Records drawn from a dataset
= Beginning of Section =

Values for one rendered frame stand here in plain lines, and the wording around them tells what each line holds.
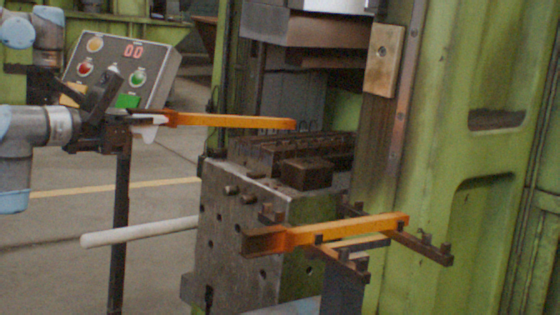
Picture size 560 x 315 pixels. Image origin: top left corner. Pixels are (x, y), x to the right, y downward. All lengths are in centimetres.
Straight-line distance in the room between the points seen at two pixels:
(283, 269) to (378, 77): 54
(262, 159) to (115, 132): 58
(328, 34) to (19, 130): 89
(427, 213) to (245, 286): 54
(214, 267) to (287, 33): 70
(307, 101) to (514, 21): 70
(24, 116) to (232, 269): 83
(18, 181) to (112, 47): 101
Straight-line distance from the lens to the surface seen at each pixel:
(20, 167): 127
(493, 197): 195
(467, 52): 160
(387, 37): 164
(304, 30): 175
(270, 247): 119
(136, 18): 662
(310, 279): 181
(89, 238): 206
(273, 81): 206
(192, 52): 1092
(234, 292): 189
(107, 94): 131
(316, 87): 219
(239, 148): 188
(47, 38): 187
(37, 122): 126
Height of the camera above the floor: 142
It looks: 14 degrees down
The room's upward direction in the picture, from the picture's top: 7 degrees clockwise

= End of Section =

### DIRECTIONS:
Extract every line of the records above that contains the word "room".

### FINAL ANSWER:
Straight-line distance in the room between the points seen at two pixels:
The room's upward direction in the picture, from the picture's top: 7 degrees clockwise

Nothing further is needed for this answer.